Lage und Klima
Das Weingut Kollwentz Römerhof liegt in der Hauptstraße 120 in Großhöflein im Burgenland in Österreich. Die Weinberge befinden sich an den südlichen und südöstlichen Hängen des Leithagebirges. Sie sind vom pannonischen Klima mit heißen, trockenen Sommern, kalten Wintern und einem langen, milden Herbst geprägt. Die Höhenlagen und nahegelegene Waldflächen sorgen für ein kühleres Mikroklima, während der Neusiedler See temperaturausgleichend wirkt.
Lagen und Böden
Die Weinberge reichen von etwa 170 Metern Seehöhe am Fuß des Leithagebirges bis zu 325 Metern in der Lage Gloria. Ried Tatschler liegt in einem windgeschützten Becken östlich von Großhöflein auf etwa 200 bis 250 Metern und weist kristallinen Primärfels mit flach darüberliegendem Kalk sowie Schiefer-Braunerden mit etwa 9 bis 18 Prozent Kalkanteil auf.
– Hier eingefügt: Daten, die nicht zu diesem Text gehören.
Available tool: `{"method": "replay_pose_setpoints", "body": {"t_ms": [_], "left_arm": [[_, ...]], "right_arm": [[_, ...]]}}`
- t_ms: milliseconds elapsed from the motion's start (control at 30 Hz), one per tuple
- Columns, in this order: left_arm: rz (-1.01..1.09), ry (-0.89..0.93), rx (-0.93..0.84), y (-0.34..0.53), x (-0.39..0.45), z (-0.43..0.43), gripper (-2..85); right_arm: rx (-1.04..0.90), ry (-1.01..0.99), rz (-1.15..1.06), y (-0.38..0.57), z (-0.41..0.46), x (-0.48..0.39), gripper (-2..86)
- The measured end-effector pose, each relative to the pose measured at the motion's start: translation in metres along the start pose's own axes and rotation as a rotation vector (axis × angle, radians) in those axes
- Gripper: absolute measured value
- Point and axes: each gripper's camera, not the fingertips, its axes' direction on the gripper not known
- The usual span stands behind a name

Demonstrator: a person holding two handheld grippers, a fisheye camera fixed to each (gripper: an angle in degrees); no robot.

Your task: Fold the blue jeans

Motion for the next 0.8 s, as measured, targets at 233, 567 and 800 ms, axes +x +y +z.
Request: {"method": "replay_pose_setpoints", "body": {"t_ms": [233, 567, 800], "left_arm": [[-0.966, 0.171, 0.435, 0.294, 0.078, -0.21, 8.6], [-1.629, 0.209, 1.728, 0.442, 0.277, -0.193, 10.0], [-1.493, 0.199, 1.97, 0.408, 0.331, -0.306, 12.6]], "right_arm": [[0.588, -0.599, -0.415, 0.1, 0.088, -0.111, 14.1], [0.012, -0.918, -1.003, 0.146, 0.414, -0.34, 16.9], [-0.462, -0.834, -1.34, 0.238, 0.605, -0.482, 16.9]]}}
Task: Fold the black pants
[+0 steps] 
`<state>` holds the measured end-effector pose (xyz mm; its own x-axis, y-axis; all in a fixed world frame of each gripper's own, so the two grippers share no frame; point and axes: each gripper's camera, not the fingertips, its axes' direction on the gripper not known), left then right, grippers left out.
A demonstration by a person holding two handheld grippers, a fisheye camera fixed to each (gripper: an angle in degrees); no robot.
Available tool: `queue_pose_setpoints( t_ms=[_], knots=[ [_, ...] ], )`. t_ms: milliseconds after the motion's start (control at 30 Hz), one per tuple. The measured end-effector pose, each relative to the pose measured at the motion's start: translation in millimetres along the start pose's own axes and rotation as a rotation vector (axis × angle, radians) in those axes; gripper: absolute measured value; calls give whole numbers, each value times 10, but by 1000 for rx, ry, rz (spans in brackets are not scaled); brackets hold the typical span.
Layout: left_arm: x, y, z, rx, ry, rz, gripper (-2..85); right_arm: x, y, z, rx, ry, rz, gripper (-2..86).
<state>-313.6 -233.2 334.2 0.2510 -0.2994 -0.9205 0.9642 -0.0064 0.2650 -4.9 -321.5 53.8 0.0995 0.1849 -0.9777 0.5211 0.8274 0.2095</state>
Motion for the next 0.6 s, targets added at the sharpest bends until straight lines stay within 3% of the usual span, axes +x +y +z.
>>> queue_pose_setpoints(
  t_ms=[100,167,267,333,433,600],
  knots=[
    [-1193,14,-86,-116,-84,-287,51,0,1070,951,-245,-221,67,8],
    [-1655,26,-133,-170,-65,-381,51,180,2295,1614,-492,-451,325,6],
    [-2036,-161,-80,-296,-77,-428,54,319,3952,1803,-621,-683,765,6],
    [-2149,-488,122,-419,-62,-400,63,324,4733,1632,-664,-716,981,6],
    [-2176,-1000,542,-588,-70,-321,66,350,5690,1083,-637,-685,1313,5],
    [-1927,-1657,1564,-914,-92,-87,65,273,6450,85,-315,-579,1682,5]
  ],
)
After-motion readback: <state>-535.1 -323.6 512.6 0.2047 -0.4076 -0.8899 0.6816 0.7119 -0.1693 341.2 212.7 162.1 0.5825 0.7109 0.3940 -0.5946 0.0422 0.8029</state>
Ried Steinmühle befindet sich auf einer Terrasse über der Wulka und enthält Quarzgeröll, das auch als Flintstein oder Silex bezeichnet wird. In Ried Setz prägen kalkreiche Böden den Standort.
Bewirtschaftung und Weine
Das Weingut bewirtschaftet rund 25 Hektar Rebfläche mit Bodenpflege, Begrünung und intensiver Handarbeit. Es setzt nach eigenen Angaben keine Botrytizide, Insektizide oder Herbizide ein und liest vollständig reife, gesunde Trauben selektiv von Hand. Angebaut werden unter anderem Blaufränkisch, Chardonnay, Zweigelt, Cabernet Sauvignon, Sauvignon Blanc und Pinot Noir. Zu den dokumentierten Weinen zählen der trockene Rotweincuvée Steinzeiler aus Blaufränkisch, Cabernet Sauvignon und Zweigelt, die trockenen Einzellagen-Chardonnays Tatschler und Gloria sowie der trockene Sauvignon Blanc Steinmühle.
Ausbau und Geschichte
Weiße, rote und süße Weine reifen für etwa sechs bis 30 Monate in Eichenfässern; auf Eichenchips, zugesetzte Tannine und Amphoren wird verzichtet. Tatschler und Gloria werden zwölf Monate auf der Feinhefe in kleinen französischen Eichenfässern und anschließend sechs Monate im Edelstahl ausgebaut. Steinmühle reift sieben Monate auf der Feinhefe in großen alten österreichischen Eichenfässern. Die Riednamen Steinzeiler, Tatschler, Gloria, Dürr, Point, Katterstein und Setz sind in amtlichen Aufzeichnungen aus den Jahren 1569 und 1570 dokumentiert.